Mudra Loan: Everything about Pradhan Mantri Mudra Yojana
Created on 23 Jul 2020
Wraps up in 7 Min
Read by 90.3k people
Updated on 01 Aug 2024
How many times is it that when we have thought of taking a loan, we have had to rethink because of the minimum amount involved or the huge amount of collateral or security that had to be deposited?

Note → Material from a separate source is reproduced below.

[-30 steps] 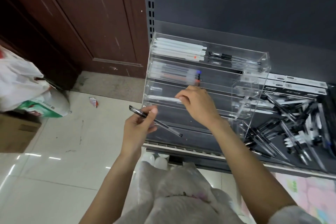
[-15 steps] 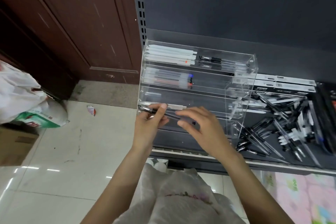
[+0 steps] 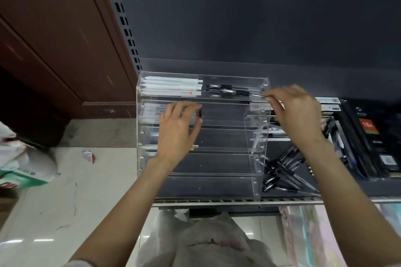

One solution to these problems is the Mudra (Micro Units Development and Refinance Agency) Loan. You can read on to learn more about this loan.
What is the Mudra Loan?
On 8 April 2015, the Government of India launched the Pradhan Mantri MUDRA Yojana (PMMY) to help various non-farm small/micro enterprises and non-corporate enterprises with their funding needs. The scheme was introduced to extend loans of up to ₹10 lakhs to these organisations. The loans can be availed from any NBFCs, MFIs, Commercial Banks, Small Finance Banks, and RRBs.
MUDRA, or Micro Units Development and Refinance Agency, is a refinancing institution formed with the main purpose of extending loans. It was initially formed as a wholly-owned subsidiary of SIDBI (Small Industries Development Bank of India) as a refinancing company with a paid-up capital of ₹750 crore and authorised capital of ₹1,000 crore.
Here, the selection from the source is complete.